PROBLEM REQUIREMENTS: Which lines run from the line with "Pick out the grey fabric cover above." through the line with "Pick out the wooden wall shelf unit above." in the entries below? Print them exactly, both ends included, and nothing more.

SOURCE RECORDS:
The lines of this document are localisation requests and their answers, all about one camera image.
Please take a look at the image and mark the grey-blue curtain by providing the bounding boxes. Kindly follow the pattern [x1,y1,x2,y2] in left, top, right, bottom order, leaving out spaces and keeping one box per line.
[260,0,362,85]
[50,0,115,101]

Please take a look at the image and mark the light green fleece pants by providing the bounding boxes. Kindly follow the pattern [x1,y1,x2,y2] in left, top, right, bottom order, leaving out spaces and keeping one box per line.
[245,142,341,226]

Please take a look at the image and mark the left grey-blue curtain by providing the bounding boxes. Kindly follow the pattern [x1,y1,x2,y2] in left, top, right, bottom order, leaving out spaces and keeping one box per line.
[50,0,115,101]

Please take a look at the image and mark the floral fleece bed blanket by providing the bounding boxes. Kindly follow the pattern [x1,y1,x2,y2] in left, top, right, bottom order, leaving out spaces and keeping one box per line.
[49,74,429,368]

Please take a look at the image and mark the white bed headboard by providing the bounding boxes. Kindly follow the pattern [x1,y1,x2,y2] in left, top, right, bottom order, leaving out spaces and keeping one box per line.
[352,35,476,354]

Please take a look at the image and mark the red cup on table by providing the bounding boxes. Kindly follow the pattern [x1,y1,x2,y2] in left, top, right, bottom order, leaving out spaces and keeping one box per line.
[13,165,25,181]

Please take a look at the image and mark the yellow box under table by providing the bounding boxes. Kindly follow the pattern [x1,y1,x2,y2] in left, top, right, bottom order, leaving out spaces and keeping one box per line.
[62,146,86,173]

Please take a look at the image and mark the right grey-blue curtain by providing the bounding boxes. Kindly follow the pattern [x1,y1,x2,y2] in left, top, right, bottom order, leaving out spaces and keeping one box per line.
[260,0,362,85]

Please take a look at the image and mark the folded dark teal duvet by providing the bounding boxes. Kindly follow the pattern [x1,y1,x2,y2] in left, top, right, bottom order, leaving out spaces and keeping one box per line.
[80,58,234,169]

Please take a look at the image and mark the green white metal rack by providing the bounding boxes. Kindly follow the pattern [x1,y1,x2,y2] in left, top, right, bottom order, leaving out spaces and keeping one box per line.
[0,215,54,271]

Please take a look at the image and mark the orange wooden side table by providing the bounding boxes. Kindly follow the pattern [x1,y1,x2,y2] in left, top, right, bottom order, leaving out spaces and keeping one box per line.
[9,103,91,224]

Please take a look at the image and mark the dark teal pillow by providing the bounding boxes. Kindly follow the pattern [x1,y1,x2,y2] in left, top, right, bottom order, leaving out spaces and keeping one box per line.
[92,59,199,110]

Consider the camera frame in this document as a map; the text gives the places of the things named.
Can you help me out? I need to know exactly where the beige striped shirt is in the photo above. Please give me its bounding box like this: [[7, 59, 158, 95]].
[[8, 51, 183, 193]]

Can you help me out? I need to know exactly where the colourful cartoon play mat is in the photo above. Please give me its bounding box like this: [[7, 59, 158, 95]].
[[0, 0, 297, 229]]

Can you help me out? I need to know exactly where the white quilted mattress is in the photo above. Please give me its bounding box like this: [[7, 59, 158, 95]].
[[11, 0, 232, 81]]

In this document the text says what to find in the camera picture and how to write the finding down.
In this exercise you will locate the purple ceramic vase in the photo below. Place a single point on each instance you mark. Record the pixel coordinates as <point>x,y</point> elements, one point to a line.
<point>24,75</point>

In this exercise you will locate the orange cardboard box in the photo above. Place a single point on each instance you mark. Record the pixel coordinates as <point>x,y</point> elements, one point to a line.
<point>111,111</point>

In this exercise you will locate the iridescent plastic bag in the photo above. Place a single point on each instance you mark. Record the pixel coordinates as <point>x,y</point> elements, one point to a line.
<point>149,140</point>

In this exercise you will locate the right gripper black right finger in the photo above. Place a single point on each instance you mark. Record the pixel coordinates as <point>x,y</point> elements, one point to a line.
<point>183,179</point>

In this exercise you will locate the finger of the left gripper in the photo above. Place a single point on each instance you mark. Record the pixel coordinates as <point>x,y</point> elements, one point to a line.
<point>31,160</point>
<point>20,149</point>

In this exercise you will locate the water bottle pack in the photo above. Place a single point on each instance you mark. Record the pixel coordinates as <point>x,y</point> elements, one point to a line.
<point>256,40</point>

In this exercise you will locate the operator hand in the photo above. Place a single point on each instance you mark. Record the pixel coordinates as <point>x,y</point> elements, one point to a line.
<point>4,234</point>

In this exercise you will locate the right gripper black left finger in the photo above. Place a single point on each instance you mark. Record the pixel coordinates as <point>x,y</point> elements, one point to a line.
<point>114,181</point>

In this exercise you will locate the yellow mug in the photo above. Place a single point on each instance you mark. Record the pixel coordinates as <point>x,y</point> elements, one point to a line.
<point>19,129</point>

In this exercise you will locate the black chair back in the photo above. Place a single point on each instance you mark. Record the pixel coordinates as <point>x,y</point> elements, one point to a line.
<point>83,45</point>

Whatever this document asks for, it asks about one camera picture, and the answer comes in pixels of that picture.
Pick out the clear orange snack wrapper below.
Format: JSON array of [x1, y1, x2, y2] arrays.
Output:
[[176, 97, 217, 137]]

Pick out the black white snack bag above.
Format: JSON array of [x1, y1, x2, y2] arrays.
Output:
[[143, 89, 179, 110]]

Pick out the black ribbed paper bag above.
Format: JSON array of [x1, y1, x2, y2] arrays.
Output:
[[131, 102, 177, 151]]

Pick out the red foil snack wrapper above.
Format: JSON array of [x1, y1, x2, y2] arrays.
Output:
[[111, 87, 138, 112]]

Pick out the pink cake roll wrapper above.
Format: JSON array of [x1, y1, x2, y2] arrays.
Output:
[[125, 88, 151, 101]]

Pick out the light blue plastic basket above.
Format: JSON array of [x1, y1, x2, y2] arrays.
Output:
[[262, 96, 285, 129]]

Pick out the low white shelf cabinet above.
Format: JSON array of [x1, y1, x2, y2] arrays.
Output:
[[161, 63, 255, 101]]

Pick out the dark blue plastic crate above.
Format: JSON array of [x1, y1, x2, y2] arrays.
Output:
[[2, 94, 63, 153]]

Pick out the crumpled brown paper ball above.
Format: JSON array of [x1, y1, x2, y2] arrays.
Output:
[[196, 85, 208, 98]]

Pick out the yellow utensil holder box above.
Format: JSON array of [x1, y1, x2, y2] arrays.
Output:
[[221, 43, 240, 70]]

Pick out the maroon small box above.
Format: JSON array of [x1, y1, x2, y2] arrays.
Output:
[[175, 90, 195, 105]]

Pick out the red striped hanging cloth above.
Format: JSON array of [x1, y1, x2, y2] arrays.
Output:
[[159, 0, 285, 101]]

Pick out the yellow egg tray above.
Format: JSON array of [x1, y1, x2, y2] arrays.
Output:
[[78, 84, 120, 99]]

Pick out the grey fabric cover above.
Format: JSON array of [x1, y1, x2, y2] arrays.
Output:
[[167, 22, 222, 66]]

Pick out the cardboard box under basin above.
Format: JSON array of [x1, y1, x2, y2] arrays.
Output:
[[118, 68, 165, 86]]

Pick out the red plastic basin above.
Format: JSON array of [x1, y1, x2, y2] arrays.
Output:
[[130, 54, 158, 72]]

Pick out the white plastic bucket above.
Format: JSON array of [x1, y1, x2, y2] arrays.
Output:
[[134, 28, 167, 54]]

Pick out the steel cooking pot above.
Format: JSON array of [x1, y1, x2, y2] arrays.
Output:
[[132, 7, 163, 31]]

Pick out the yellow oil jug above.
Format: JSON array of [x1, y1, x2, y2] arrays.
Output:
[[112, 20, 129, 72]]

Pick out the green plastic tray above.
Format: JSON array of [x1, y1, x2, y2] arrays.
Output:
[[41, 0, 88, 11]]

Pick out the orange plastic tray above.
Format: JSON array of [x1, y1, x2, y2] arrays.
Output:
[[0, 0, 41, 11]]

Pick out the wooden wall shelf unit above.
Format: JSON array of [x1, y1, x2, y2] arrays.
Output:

COMPLETED TASK:
Pick out the grey fabric cover above.
Format: JSON array of [x1, y1, x2, y2] arrays.
Output:
[[167, 22, 222, 66]]

Pick out the cardboard box under basin above.
Format: JSON array of [x1, y1, x2, y2] arrays.
Output:
[[118, 68, 165, 86]]

Pick out the red plastic basin above.
Format: JSON array of [x1, y1, x2, y2] arrays.
Output:
[[130, 54, 158, 72]]

Pick out the white plastic bucket above.
Format: JSON array of [x1, y1, x2, y2] arrays.
Output:
[[134, 28, 167, 54]]

Pick out the steel cooking pot above.
Format: JSON array of [x1, y1, x2, y2] arrays.
Output:
[[132, 7, 163, 31]]

Pick out the yellow oil jug above.
Format: JSON array of [x1, y1, x2, y2] arrays.
Output:
[[112, 20, 129, 72]]

Pick out the green plastic tray above.
Format: JSON array of [x1, y1, x2, y2] arrays.
Output:
[[41, 0, 88, 11]]

Pick out the orange plastic tray above.
Format: JSON array of [x1, y1, x2, y2] arrays.
Output:
[[0, 0, 41, 11]]

Pick out the wooden wall shelf unit above.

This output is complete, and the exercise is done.